Your job is to report every line of the entries that has "grey".

DATA TO USE Start Marker

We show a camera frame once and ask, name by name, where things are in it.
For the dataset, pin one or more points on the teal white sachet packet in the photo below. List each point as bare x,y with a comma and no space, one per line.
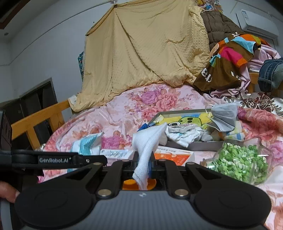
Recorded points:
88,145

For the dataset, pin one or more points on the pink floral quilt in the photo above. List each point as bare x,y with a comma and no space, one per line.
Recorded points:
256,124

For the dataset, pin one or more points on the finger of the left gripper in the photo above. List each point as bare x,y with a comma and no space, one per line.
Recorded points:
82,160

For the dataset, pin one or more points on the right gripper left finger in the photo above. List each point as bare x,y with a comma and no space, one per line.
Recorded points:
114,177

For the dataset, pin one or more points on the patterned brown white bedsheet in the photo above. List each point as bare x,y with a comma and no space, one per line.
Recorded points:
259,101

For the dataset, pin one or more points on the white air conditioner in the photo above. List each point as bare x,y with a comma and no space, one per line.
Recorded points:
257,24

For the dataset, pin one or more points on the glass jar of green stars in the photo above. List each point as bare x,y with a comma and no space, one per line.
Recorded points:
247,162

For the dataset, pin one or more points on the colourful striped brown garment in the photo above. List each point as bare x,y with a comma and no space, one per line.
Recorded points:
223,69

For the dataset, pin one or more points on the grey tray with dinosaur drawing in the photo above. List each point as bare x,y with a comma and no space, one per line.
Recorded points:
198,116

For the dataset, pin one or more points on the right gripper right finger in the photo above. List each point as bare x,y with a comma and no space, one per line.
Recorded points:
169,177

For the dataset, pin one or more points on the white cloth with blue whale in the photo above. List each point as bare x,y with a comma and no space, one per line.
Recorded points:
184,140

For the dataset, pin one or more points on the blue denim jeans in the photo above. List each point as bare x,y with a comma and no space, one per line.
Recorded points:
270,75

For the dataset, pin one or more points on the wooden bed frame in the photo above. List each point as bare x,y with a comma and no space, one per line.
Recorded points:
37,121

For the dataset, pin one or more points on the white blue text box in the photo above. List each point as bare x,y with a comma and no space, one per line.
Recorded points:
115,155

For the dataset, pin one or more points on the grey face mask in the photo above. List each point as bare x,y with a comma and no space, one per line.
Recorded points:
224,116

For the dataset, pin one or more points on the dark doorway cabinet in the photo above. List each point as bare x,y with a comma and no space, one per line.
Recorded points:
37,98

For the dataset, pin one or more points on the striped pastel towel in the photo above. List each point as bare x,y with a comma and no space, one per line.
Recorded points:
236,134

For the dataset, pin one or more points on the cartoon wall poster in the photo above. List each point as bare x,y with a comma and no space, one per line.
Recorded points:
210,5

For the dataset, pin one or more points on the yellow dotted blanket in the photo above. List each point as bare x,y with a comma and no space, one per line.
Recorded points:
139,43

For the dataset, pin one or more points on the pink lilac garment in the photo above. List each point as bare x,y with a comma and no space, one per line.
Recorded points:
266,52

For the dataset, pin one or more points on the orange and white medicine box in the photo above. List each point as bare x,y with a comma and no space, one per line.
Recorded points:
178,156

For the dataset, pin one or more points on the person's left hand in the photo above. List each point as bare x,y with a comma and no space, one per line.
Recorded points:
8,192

DATA TO USE End Marker

■ **YOUR SOLUTION**
For the dataset, pin one or more points on the grey tray with dinosaur drawing in the photo above. List each point as bare x,y with a comma and no space, one per line.
For the dataset, pin one or more points on the grey face mask in the photo above. List each point as bare x,y with a comma and no space, one per line.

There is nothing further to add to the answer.